**Instructions to follow**
Using the data beneath this instruction, retype only the lines from the one that contains "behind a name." down to the one that contains "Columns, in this", both included, exactly as they appear.

Stored dataset items:
◆ ◆ ◆ ◆
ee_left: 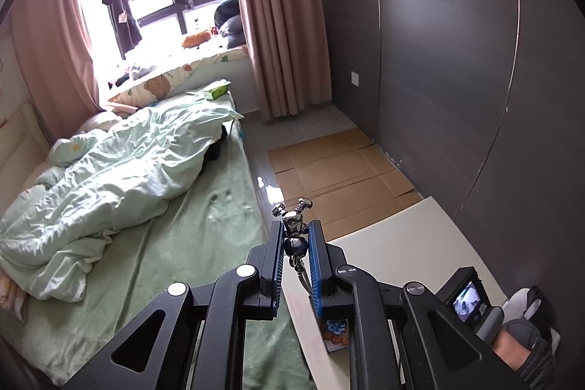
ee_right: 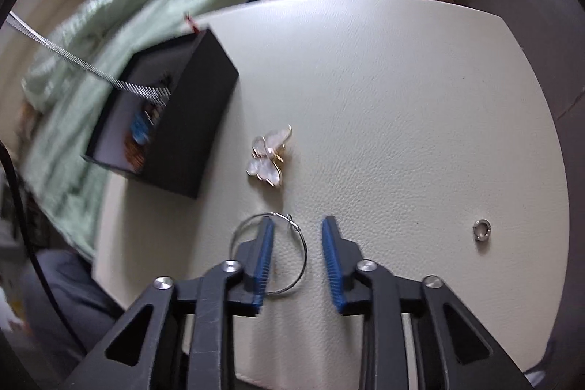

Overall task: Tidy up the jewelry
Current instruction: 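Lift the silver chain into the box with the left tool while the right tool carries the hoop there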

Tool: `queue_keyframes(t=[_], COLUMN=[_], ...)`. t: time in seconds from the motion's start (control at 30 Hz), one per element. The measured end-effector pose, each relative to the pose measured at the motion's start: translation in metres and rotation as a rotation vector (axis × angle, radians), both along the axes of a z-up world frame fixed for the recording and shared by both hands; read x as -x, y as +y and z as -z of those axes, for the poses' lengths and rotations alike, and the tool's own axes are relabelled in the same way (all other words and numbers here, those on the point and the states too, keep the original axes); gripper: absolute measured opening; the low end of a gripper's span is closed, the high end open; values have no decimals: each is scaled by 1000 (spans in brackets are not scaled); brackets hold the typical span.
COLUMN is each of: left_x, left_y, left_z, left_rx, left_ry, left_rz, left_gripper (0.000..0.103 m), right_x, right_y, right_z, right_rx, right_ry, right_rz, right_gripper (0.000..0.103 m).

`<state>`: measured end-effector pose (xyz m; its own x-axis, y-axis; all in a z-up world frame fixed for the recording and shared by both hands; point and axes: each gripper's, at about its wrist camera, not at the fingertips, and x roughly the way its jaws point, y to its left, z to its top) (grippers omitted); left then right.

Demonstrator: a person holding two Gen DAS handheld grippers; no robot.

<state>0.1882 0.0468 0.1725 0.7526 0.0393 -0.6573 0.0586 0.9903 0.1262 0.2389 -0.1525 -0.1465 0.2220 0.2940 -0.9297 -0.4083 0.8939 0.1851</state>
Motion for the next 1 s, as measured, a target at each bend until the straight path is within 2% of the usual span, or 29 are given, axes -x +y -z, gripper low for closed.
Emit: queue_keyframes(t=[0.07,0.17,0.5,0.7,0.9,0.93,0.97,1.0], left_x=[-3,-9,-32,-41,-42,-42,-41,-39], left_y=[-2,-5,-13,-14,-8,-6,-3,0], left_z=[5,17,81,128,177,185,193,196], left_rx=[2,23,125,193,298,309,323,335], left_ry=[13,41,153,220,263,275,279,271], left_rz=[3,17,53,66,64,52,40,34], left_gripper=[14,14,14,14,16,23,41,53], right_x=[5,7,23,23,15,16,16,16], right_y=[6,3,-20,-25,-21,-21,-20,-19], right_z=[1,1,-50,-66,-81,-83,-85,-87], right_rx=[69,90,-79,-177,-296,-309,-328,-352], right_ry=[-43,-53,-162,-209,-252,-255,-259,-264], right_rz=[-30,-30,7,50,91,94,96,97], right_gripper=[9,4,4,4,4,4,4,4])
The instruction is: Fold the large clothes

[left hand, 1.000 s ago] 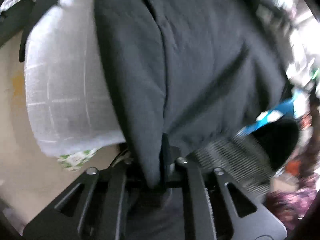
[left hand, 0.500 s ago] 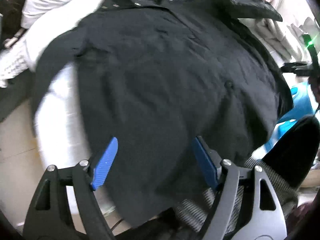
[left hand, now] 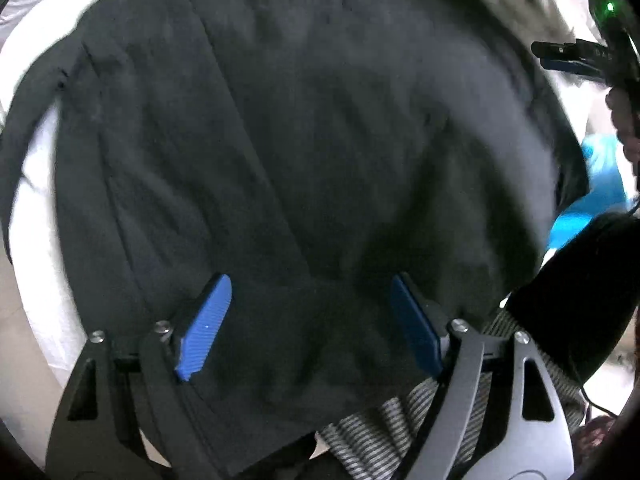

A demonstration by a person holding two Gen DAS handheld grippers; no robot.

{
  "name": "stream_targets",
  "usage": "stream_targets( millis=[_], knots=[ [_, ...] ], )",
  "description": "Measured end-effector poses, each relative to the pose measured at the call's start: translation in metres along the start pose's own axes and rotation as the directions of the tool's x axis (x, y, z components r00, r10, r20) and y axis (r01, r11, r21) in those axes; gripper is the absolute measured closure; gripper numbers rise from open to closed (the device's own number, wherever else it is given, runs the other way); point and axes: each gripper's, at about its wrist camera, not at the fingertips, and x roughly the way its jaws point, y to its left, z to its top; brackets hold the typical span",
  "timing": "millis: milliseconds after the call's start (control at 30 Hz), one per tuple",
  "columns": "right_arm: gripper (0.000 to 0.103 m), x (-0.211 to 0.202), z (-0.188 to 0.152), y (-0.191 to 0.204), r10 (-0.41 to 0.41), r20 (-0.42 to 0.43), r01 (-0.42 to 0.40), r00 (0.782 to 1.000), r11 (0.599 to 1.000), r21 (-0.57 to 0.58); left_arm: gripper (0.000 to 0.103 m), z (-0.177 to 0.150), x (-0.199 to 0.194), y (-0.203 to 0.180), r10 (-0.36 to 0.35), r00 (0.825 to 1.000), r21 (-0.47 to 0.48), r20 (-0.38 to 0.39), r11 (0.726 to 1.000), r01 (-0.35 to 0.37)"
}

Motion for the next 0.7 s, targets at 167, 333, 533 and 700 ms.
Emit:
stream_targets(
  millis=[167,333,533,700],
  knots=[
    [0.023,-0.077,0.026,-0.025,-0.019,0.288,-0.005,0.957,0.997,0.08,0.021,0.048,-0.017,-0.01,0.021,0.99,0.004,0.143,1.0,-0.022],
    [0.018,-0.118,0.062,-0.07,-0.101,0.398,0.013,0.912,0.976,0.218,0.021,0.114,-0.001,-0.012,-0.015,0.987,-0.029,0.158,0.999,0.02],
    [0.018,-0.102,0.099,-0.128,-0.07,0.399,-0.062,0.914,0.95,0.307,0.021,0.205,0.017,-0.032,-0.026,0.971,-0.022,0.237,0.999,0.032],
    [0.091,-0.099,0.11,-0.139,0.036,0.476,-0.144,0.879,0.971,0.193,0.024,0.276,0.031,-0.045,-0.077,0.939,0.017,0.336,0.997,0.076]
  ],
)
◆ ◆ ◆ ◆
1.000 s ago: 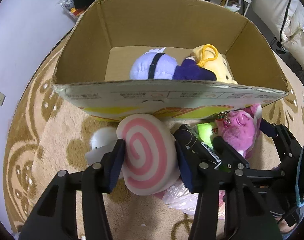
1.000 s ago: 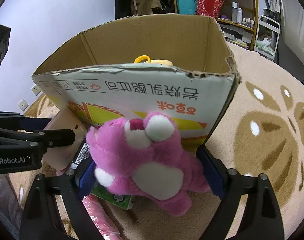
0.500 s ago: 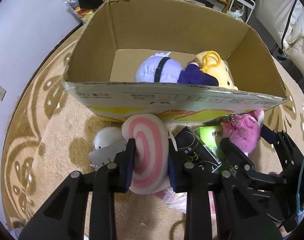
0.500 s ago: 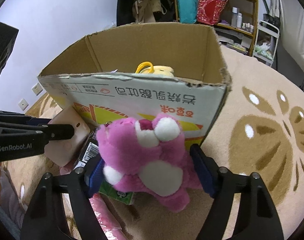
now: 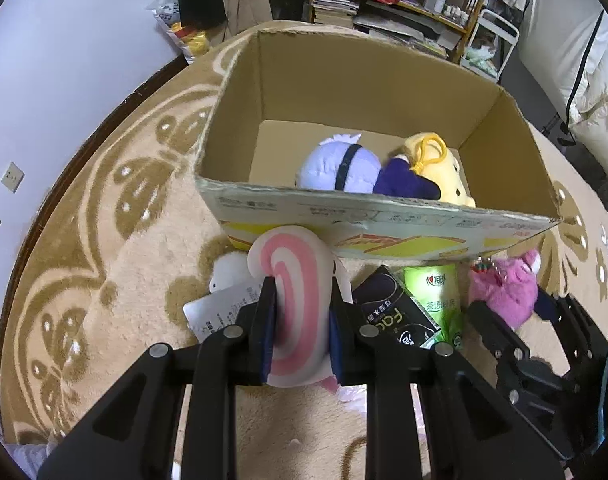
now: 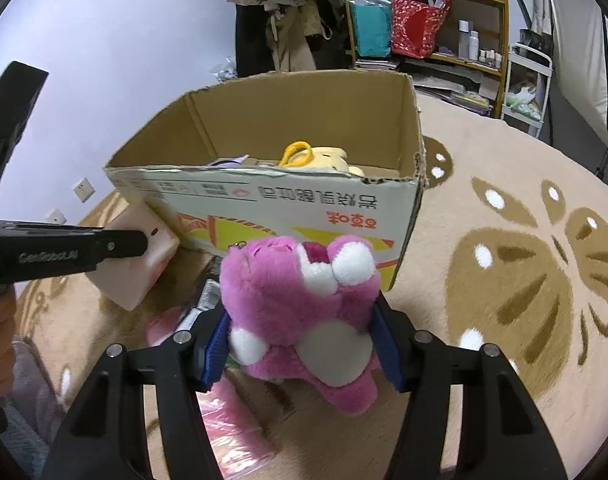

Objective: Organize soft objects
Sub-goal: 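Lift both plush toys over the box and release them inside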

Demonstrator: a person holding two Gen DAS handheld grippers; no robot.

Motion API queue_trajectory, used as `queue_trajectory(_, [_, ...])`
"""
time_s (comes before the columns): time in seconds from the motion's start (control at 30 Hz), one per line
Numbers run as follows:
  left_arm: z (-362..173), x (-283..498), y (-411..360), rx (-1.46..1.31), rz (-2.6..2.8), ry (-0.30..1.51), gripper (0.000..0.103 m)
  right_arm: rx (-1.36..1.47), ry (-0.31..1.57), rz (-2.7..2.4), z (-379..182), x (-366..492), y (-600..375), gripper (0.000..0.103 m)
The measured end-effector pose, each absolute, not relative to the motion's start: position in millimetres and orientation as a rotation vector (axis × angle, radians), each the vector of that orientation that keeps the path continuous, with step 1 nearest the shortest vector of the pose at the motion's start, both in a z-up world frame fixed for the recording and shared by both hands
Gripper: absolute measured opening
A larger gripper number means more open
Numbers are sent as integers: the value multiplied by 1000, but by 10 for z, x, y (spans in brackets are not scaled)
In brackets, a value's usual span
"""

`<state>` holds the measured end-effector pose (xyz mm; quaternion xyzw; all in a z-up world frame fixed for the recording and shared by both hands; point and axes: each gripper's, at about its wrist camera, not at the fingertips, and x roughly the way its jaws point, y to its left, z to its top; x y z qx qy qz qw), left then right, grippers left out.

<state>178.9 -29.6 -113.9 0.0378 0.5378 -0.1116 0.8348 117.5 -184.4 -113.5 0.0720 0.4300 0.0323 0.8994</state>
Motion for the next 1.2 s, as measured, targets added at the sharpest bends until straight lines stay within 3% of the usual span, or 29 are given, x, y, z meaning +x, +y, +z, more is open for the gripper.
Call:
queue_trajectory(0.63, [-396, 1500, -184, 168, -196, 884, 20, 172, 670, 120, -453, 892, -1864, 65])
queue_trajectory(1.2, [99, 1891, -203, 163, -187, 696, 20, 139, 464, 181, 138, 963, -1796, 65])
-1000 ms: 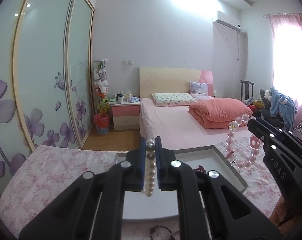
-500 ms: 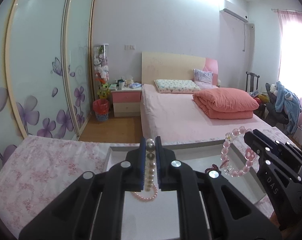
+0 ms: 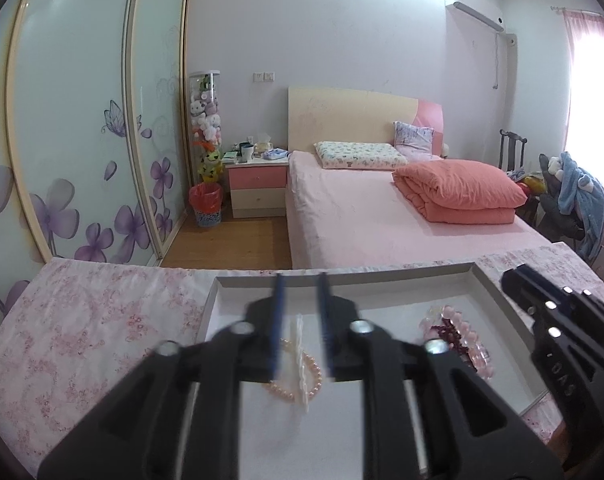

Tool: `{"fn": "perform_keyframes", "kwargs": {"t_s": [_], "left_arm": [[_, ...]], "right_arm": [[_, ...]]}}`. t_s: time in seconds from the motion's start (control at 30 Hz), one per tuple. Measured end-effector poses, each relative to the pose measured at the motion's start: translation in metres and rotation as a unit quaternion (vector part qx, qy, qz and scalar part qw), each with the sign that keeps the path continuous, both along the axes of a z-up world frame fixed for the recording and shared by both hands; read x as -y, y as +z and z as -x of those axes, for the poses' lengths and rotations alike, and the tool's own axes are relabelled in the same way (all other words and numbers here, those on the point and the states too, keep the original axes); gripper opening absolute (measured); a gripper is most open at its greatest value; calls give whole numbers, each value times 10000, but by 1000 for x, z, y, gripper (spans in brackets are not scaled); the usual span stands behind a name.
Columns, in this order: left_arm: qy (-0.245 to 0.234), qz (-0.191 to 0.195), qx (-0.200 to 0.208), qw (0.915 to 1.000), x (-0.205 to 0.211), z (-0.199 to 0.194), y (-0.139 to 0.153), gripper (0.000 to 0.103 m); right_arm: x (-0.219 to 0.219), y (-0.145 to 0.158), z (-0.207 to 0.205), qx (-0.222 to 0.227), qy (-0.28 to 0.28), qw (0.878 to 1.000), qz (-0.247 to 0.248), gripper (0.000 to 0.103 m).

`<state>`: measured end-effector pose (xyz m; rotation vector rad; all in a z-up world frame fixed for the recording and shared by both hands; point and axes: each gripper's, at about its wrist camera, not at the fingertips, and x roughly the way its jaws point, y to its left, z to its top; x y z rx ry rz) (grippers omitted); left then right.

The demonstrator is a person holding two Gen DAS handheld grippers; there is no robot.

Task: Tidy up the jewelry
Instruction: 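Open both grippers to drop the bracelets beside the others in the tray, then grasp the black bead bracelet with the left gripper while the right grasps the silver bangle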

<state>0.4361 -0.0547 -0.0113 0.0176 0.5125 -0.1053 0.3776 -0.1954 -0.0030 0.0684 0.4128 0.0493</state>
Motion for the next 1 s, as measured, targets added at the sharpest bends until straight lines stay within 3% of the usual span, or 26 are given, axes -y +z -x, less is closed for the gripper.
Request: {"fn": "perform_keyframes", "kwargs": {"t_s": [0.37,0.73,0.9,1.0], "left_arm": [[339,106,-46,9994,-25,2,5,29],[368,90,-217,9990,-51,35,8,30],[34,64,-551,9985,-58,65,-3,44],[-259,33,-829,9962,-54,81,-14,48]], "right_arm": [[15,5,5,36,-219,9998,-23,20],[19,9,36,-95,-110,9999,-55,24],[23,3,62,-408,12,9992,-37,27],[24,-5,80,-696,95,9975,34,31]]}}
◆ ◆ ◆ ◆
**Answer to the problem**
Tool: `{"fn": "perform_keyframes", "kwargs": {"t_s": [_], "left_arm": [[_, ...]], "right_arm": [[_, ...]]}}`. t_s: time in seconds from the motion's start (control at 30 Hz), one per tuple. Measured end-effector poses, each relative to the pose measured at the motion's start: translation in metres and rotation as a unit quaternion (vector part qx, qy, qz and scalar part qw), each with the sign that keeps the path continuous, both along the axes of a z-up world frame fixed for the recording and shared by both hands; read x as -y, y as +z and z as -x of those axes, for the poses' lengths and rotations alike, and the tool's own axes are relabelled in the same way (all other words and numbers here, those on the point and the states too, keep the original axes); gripper opening absolute (measured); a gripper is most open at its greatest value; calls give whole numbers, each value times 10000, but by 1000 for x, z, y, gripper (spans in brackets are not scaled); the usual span stands behind a name.
Columns, in this order: left_arm: qy (-0.245 to 0.234), qz (-0.191 to 0.195), qx (-0.200 to 0.208), qw (0.915 to 1.000), x (-0.205 to 0.211), z (-0.199 to 0.194), y (-0.139 to 0.153), gripper (0.000 to 0.103 m); right_arm: x (-0.219 to 0.219), y (-0.145 to 0.158), z (-0.207 to 0.205), qx (-0.222 to 0.227), qy (-0.28 to 0.28), qw (0.878 to 1.000), qz (-0.247 to 0.248), gripper (0.000 to 0.103 m).

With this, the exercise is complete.